Furthermore, reaming tool 100 can be used in connection with a
drill bit (e.g., bit 40), such as a drill bit that is being rotated
exclusively by a downhole mud motor. Specifically, because the pass
through diameter D.sub.100 of the reaming tool 100 is slightly less
than the diameter of the drill bit (e.g., diameter D.sub.40 of
drill bit 40) which is equal to or slightly less than the casing
diameter (e.g., diameter D.sub.14), reaming tool 100 can pass
through a borehole (e.g., borehole 11) that is being drilled by the
bit (e.g., bit 40) without also rotating therein.
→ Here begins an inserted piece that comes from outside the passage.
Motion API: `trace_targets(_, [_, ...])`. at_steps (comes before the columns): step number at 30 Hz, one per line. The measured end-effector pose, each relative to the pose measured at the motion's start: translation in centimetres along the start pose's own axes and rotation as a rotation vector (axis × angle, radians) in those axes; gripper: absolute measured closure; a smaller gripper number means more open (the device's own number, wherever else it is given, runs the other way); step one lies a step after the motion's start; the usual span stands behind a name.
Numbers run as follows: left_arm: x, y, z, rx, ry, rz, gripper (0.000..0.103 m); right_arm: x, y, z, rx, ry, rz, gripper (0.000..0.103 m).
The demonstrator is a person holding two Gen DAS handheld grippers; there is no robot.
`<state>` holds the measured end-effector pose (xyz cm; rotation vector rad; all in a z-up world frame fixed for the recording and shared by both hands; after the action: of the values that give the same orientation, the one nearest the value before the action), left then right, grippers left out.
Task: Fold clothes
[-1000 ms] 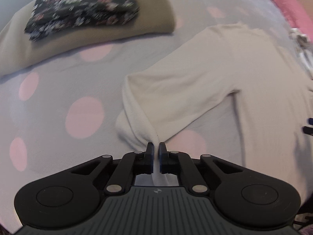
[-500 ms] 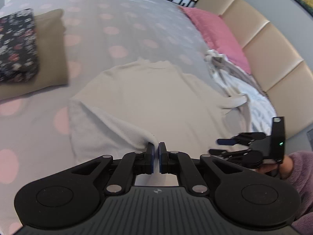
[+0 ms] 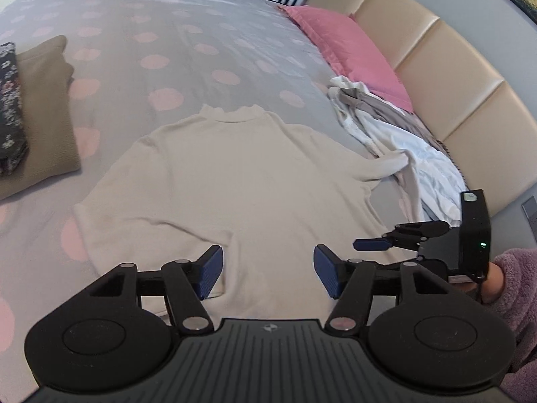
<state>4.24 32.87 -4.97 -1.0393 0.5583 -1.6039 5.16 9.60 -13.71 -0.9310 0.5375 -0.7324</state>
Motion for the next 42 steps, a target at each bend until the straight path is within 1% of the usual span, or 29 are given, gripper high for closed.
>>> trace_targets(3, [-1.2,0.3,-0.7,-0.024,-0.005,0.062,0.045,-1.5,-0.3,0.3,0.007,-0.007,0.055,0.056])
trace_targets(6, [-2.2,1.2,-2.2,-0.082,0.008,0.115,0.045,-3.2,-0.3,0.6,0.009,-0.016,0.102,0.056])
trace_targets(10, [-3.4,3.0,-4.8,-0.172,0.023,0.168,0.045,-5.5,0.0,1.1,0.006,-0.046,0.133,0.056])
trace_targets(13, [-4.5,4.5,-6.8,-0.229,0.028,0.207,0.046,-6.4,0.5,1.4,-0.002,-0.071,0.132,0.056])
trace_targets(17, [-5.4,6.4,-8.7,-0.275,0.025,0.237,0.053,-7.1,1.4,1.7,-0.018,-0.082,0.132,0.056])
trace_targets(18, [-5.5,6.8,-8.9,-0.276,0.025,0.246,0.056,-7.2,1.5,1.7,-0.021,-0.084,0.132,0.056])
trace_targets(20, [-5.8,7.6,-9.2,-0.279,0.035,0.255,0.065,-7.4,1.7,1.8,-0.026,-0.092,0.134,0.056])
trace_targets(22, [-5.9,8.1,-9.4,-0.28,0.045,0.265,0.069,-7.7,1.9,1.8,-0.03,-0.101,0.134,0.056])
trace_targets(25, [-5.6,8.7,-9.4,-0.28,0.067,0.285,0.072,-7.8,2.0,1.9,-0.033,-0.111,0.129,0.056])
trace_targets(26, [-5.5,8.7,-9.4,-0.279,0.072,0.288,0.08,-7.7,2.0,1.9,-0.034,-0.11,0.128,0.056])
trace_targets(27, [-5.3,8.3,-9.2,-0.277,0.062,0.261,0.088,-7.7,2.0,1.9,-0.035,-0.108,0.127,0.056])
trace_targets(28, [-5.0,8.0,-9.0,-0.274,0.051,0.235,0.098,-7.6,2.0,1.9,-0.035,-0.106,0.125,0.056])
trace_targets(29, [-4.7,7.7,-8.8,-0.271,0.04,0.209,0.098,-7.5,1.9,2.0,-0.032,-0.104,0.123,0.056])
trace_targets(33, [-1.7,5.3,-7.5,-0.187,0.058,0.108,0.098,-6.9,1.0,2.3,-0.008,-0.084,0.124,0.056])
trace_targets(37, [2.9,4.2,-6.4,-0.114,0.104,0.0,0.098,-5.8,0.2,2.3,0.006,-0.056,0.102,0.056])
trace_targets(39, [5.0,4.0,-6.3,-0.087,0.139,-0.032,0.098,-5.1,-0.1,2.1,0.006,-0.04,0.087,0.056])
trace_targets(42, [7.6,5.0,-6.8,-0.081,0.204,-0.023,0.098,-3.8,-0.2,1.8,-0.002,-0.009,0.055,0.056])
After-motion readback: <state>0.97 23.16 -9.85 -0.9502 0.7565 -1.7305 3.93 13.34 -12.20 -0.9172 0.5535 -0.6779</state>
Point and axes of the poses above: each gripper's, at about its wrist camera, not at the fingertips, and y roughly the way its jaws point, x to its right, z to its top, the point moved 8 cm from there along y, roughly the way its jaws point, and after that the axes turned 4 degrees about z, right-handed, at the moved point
In the particular embodiments described above, drill bit 40 is a
fixed cutter bit; however, in other embodiments the reamer sections
(e.g., reamer sections 110, 130) can be used in connection with
different types of drill bit such as rolling cone drill bits. In
addition, in the embodiment of reaming tool 100 previously shown
and described, blades 110, 120 are disposed within a recess 104
positioned along the outer surface 102 of tool body 101. However,
in other embodiments, no such recess 104 may be included. Further,
in other embodiments, the recess 104 may be included along the
outer surface 102 of the body 101, but the recess 104 may not be
equidistant from the ends 101a, 101b.
While exemplary embodiments have been shown and described,
modifications thereof can be made by one skilled in the art without
departing from the scope or teachings herein. The embodiments
described herein are exemplary only and are not limiting. Many
variations and modifications of the systems, apparatus, and
processes described herein are possible and are within the scope of
the disclosure. Accordingly, the scope of protection is not limited
to the embodiments described herein, but is only limited by the
claims that follow, the scope of which shall include all
equivalents of the subject matter of the claims. Unless expressly
stated otherwise, the steps in a method claim may be performed in
any order. The recitation of identifiers such as (a), (b), (c) or
(1), (2), (3) before steps in a method claim are not intended to
and do not specify a particular order to the steps, but rather are
used to simplify subsequent reference to such steps.